_PROBLEM REQUIREMENTS_
The listing should be returned in its entirety, exactly as given.

Start of SUPPLIED MATERIAL

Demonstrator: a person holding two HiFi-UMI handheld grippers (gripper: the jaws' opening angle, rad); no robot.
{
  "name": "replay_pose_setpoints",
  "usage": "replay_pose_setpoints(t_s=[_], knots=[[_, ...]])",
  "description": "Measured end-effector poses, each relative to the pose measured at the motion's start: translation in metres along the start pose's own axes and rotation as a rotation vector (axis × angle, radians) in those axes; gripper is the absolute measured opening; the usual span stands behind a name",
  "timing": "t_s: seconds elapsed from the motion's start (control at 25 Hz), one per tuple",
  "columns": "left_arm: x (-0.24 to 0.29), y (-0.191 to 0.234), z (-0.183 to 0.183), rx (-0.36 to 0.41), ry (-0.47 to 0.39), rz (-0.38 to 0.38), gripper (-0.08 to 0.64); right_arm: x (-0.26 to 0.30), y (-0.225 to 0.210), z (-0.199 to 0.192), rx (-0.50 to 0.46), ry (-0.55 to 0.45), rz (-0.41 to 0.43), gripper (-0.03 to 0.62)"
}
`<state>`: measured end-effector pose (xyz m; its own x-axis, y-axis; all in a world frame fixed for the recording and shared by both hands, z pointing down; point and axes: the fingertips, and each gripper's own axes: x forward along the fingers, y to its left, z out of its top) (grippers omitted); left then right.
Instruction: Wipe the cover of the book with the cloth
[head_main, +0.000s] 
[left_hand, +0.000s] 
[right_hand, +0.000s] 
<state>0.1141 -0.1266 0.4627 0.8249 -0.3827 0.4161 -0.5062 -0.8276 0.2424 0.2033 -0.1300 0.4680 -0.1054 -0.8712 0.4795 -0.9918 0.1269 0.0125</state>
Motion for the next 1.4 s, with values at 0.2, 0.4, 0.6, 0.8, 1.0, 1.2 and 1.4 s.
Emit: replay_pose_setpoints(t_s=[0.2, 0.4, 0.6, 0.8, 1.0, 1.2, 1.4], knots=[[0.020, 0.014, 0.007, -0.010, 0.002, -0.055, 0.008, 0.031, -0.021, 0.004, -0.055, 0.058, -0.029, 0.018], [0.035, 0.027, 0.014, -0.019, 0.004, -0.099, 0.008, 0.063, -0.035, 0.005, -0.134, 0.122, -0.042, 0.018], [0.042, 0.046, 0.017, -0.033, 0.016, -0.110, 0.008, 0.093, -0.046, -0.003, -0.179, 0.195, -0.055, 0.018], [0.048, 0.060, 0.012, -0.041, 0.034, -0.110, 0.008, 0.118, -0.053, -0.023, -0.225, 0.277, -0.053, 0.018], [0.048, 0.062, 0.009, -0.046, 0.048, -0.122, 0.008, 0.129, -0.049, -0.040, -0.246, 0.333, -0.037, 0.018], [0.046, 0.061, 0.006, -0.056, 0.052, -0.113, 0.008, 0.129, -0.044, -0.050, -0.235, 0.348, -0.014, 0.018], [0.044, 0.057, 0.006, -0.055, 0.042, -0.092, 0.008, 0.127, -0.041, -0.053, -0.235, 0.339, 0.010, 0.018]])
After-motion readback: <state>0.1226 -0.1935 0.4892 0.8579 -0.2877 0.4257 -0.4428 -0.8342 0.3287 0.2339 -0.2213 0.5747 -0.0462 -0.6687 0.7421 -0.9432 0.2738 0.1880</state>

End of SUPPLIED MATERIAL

_RESPONSE_
Demonstrator: a person holding two HiFi-UMI handheld grippers (gripper: the jaws' opening angle, rad); no robot.
{
  "name": "replay_pose_setpoints",
  "usage": "replay_pose_setpoints(t_s=[_], knots=[[_, ...]])",
  "description": "Measured end-effector poses, each relative to the pose measured at the motion's start: translation in metres along the start pose's own axes and rotation as a rotation vector (axis × angle, radians) in those axes; gripper is the absolute measured opening; the usual span stands behind a name",
  "timing": "t_s: seconds elapsed from the motion's start (control at 25 Hz), one per tuple",
  "columns": "left_arm: x (-0.24 to 0.29), y (-0.191 to 0.234), z (-0.183 to 0.183), rx (-0.36 to 0.41), ry (-0.47 to 0.39), rz (-0.38 to 0.38), gripper (-0.08 to 0.64); right_arm: x (-0.26 to 0.30), y (-0.225 to 0.210), z (-0.199 to 0.192), rx (-0.50 to 0.46), ry (-0.55 to 0.45), rz (-0.41 to 0.43), gripper (-0.03 to 0.62)"
}
`<state>`: measured end-effector pose (xyz m; its own x-axis, y-axis; all in a world frame fixed for the recording and shared by both hands, z pointing down; point and axes: the fingertips, and each gripper's own axes: x forward along the fingers, y to its left, z out of its top) (grippers omitted); left then right.
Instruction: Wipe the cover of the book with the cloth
[head_main, +0.000s] 
[left_hand, +0.000s] 
[right_hand, +0.000s] 
<state>0.1141 -0.1266 0.4627 0.8249 -0.3827 0.4161 -0.5062 -0.8276 0.2424 0.2033 -0.1300 0.4680 -0.1054 -0.8712 0.4795 -0.9918 0.1269 0.0125</state>
Motion for the next 1.4 s, with values at 0.2, 0.4, 0.6, 0.8, 1.0, 1.2 and 1.4 s.
Emit: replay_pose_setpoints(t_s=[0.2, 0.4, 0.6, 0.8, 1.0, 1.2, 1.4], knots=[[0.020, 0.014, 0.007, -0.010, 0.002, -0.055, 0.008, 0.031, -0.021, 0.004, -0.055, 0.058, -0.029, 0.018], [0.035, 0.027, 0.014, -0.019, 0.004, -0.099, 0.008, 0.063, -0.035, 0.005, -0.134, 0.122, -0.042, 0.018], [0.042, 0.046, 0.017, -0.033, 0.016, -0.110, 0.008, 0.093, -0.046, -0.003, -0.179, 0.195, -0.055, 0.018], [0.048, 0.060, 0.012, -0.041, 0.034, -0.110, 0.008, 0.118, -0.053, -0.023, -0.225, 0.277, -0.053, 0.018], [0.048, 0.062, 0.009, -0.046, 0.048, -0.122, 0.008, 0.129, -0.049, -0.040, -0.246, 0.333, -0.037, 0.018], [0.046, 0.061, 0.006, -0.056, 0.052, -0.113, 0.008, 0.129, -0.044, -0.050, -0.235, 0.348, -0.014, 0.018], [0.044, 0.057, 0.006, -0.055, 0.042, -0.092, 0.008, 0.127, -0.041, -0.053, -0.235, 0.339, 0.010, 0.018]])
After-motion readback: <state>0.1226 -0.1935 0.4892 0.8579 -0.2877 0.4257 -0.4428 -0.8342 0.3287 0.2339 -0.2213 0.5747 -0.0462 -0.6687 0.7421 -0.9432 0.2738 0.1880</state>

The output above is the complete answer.